Saturday 26 January 2013

A New Start


Now I know that at the beginning of each year everyone begins to complain about people saying, 'new year new me.' I must admit I am one of those complainers. Who needs it to be a new year to realize you need a fresh start?

There are multiple reasons why I am starting this blog, and I am about to go through them with you.


First of all, I feel that when I look back over 2012 I only manage to remember the bad and really struggle to remember the good. Now 2012 may not have been my best year yet but it certainly had some amazing memories. I went to see loads of my favourite bands including You Me At Six, All Time Low and Coldplay. 



Secondly, I find myself to end up sitting around doing nothing a lot of the time. I'm a huge procrastinator and even though this blog won't help finish my coursework it will help to take up wasted time.

My main reason for starting this blog though, is because I really need a fresh start. The past year has been one of the toughest years of my life. Despite the amazing high moments I have been at rock bottom for days, even months on end. I have realized how much I sit around and waste time feeling upset over things that have gone wrong, but who says that I can't set them right?


I am going to set myself some goals that at the end of this year I want to have achieved. I would call these resolutions but I don't believe they are resolutions, more goals.


1. Start thinking positively more often - for those who follow me on twitter will know that I spend a lot of time upset and having negative thoughts. This year I want to be able to put a spin on that and view things from a different perspective. 
      

2. Say 'yes' to more opportunities - I am a huge one to cancel plans and say no to things that could benefit me in my life. I want to start going out more and even going ahead with plans I have made myself. 

3. Write more songs - This is one I'm really going to struggle with. Despite the fact I want to be a musician when I grow up, I really struggle with writing songs, putting emotions in to words is something I really can't do as I'm not one to open up to people that often.
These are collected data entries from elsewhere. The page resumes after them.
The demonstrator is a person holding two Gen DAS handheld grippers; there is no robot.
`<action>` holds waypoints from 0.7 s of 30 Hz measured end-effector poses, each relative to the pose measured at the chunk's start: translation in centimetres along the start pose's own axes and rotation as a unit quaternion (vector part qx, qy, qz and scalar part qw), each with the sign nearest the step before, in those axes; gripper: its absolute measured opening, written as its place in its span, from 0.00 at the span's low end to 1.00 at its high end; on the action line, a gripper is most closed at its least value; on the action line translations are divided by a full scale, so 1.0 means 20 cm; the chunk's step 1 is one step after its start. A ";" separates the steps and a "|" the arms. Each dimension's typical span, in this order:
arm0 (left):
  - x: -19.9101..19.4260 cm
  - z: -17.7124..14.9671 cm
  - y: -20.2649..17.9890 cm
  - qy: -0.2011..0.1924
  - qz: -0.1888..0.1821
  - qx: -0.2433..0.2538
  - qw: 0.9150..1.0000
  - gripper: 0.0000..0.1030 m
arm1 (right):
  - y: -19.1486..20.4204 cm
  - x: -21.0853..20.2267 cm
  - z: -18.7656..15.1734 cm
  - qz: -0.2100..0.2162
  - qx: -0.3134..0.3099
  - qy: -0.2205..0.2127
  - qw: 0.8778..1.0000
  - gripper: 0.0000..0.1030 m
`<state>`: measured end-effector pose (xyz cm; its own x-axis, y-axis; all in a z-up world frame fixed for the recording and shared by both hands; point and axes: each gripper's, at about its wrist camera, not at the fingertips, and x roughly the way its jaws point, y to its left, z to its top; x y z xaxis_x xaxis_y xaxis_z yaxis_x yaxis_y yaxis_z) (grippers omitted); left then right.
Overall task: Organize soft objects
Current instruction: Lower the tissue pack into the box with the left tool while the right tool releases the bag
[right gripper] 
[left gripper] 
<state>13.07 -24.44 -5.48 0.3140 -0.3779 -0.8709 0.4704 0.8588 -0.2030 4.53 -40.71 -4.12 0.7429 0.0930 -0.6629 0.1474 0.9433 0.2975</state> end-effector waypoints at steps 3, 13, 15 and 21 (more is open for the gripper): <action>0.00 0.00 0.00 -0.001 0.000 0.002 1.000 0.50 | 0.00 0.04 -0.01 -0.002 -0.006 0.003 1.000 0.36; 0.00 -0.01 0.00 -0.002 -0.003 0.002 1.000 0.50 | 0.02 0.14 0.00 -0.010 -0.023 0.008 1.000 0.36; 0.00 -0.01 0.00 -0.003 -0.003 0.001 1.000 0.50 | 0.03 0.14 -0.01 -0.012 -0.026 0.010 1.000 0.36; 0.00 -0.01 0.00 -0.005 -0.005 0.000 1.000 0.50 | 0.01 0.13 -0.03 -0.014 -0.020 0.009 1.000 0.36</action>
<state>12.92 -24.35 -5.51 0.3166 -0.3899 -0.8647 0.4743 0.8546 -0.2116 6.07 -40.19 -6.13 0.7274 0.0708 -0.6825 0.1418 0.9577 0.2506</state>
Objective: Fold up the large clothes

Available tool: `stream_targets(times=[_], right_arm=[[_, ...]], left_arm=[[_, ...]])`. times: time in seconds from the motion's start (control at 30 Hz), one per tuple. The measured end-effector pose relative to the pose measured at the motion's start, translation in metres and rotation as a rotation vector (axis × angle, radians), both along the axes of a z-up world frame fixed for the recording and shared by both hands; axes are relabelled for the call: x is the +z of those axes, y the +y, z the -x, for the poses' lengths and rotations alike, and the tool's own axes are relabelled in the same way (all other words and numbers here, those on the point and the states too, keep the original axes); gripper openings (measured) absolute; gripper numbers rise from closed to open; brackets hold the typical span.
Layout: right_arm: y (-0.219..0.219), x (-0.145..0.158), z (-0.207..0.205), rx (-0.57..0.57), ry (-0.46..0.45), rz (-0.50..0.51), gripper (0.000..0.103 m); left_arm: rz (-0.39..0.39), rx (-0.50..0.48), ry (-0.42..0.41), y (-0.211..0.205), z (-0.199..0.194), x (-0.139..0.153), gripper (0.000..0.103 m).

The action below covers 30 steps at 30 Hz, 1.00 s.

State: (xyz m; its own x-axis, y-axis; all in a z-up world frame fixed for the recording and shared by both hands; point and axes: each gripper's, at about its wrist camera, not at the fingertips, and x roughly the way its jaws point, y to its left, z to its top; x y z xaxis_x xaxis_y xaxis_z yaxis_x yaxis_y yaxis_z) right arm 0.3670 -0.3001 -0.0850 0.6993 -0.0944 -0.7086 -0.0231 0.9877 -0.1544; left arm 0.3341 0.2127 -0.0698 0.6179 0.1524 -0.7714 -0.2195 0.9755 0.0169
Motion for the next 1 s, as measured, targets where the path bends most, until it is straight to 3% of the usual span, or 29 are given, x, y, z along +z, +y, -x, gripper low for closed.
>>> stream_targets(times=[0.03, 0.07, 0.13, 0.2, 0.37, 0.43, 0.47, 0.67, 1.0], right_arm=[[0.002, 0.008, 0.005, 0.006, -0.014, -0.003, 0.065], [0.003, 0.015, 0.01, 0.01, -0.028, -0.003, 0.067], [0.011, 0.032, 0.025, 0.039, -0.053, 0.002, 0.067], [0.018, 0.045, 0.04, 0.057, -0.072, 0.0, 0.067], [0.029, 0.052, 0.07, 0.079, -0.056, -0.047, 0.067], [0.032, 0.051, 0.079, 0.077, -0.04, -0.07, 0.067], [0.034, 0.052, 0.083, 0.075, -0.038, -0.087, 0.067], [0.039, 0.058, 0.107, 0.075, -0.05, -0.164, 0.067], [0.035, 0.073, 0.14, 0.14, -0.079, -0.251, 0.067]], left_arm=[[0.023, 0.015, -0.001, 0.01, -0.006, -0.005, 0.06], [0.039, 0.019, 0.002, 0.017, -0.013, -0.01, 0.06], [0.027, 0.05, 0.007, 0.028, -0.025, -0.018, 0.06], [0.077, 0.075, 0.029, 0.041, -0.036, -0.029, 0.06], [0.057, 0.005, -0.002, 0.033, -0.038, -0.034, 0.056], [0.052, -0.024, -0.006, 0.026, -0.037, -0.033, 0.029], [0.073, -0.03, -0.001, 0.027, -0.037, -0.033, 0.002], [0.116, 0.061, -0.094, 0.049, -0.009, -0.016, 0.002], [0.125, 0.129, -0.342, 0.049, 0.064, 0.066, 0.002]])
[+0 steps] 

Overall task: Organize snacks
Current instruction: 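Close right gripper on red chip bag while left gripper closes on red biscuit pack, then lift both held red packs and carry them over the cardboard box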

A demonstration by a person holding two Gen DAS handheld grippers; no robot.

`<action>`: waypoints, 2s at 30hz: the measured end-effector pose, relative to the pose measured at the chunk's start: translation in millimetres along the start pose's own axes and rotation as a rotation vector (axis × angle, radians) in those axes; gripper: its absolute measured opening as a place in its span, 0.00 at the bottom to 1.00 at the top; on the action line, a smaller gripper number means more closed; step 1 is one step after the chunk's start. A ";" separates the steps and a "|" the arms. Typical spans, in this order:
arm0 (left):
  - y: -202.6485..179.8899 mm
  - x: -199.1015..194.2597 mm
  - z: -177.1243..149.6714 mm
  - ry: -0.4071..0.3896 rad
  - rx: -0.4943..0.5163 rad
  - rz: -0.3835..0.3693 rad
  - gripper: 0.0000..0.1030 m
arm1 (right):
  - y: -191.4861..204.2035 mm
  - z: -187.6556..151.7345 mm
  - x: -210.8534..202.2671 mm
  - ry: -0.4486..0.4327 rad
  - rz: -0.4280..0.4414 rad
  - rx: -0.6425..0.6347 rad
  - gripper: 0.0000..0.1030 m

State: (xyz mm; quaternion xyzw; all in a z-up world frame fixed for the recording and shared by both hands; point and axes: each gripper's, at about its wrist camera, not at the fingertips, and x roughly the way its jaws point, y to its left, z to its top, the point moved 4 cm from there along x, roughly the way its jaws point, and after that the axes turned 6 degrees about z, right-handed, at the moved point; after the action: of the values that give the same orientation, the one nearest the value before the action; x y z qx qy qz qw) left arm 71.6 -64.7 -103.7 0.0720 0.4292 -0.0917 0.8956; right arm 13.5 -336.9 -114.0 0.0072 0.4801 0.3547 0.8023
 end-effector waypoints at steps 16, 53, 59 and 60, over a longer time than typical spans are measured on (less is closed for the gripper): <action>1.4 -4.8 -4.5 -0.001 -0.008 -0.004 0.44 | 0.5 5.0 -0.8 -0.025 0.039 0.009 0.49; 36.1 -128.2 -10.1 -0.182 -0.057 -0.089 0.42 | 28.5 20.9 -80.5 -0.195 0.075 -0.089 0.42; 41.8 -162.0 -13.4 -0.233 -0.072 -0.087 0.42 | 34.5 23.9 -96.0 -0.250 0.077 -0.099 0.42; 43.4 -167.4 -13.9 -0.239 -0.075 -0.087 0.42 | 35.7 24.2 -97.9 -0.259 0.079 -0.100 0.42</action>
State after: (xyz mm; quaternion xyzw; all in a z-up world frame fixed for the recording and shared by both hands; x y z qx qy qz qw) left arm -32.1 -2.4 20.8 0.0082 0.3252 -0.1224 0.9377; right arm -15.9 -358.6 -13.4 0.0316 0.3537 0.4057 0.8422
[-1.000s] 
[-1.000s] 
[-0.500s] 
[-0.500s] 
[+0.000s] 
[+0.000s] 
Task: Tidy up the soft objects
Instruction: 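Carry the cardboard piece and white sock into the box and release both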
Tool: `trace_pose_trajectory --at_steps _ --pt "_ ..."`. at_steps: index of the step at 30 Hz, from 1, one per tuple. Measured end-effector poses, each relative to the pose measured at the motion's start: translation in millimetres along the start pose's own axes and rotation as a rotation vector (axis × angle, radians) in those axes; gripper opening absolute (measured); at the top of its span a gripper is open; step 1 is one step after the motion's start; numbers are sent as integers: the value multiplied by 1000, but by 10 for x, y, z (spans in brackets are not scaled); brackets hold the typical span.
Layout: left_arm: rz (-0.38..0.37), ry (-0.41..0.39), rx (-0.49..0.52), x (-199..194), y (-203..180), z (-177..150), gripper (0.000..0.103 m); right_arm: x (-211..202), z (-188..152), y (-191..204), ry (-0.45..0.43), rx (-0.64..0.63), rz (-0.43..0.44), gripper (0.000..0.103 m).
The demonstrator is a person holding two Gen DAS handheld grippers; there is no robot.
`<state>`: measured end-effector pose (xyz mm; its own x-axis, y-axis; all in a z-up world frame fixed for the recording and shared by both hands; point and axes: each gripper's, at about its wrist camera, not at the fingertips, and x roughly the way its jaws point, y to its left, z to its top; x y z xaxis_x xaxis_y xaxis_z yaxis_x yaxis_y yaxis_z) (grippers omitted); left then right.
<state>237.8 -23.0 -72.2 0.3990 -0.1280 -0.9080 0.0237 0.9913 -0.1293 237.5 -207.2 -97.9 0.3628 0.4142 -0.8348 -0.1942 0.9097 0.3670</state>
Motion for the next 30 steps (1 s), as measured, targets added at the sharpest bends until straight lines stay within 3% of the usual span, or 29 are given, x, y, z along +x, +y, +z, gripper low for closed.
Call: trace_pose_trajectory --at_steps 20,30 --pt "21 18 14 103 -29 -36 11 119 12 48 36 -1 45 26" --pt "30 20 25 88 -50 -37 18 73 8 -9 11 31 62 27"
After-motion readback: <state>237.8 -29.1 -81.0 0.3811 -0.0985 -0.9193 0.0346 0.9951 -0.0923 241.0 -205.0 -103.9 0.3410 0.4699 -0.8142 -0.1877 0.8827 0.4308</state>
By the end of the year I want to have written at least another 4 songs.

4. Be happier with myself and what I may or may not achieve - Right now I am not the happiest with myself, I dislike my appearance, how I view things, the fact my paranoia and anxiety take over my life. I want to start making little changes to my appearance, not so far as surgery but I want to start to do little things to try and boost my confidence, even if it's just to wear a tiny bit of make up to cover up my insecurities on my face. I also want to start being proud of any achievements I may make and ever the ones I don't make. This may help with my outlook on things in life.


ANYWAY... 
Thanks for reading, I hope this has maybe helped you to think through what you want to achieve by the end of 2013. Sorry for rambling on.

I hope you have a lovely day and I'll update soon!